Yes, I checked --shaping 0 and --shaping 1 also, and it seems they are not audible on "standard" preset (they are audible on "economic"). So it seems to be, that adaptive noise shaping, used in lossyWAV by default, is not the best choise for quality presets "standard" and higher. Though with ANS some samples are not audible on "extraportable", where "shaping 0" and "shaping 1" are clearly audible.
Quote
The improvements to lossyWAV up to v1.3 (adaptive shaping of the added noise to match the signal spectrum) seem to have been very safe and conservative and seem to have actually hidden the noise better with more margin of safety.

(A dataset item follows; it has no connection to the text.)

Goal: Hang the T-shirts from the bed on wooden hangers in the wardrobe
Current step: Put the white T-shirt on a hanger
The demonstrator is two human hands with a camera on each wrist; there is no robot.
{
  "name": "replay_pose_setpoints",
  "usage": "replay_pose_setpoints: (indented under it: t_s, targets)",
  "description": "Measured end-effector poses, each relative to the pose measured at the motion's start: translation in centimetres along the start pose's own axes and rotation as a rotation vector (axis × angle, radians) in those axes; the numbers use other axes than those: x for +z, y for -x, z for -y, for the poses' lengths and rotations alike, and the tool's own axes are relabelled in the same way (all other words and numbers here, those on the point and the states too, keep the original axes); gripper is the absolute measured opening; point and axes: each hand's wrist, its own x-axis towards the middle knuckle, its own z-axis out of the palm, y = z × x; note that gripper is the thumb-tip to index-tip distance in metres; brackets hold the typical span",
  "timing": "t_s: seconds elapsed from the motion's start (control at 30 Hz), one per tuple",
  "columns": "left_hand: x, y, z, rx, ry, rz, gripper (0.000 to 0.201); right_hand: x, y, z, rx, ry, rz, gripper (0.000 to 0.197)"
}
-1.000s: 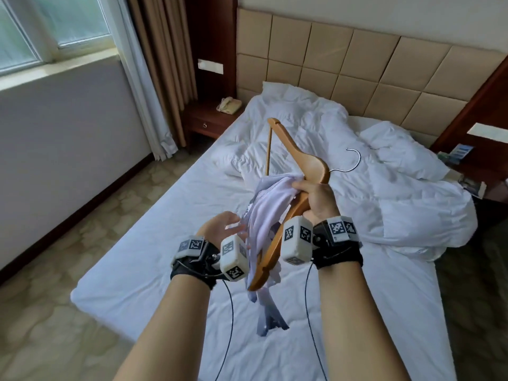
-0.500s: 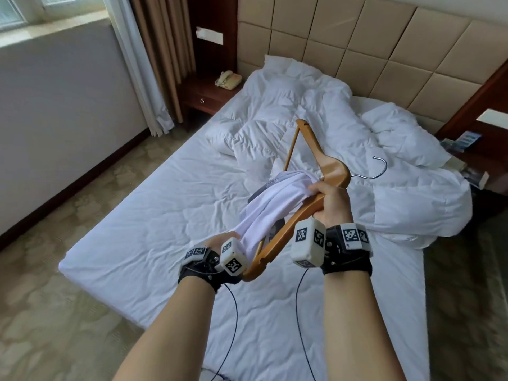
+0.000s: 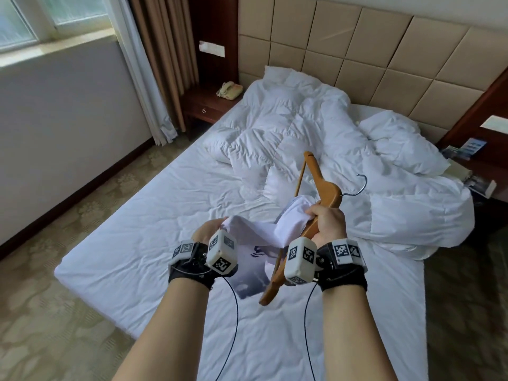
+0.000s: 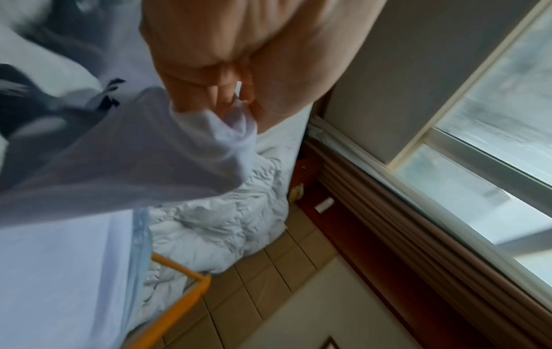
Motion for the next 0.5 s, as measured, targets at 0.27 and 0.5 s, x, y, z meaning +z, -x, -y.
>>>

I also think so, but sometimes ANS puts too much noise where there is no enough space for it, and it becomes clearly audible, so I think it is a possible direction for improvement of lossyWAV.
Convert some CD audio to 8 bit/sample, that gives you the ~45 dB difference level you want. You'll find it's not enough for many music files, especially ones with long fade-outs.

If do it without dithering, the noise will be about -1.4 dB, and if use dithering, yes, it will be about -45 dB, but it all will be in high frequencies, so using equalizer will make it easily audible. What I'm talking about is not just such a simple technic as converting into 8 bit. As Gecko wrote:
Quote
Anyway, I added that line in my original post to acknowledge the fact that the OP (as far as I have understood) isn't just trying to create ~8-bit audio, but rather imposing a bound on the maximum allowed error after Wavpack's psycho-acoustic lossy treatment.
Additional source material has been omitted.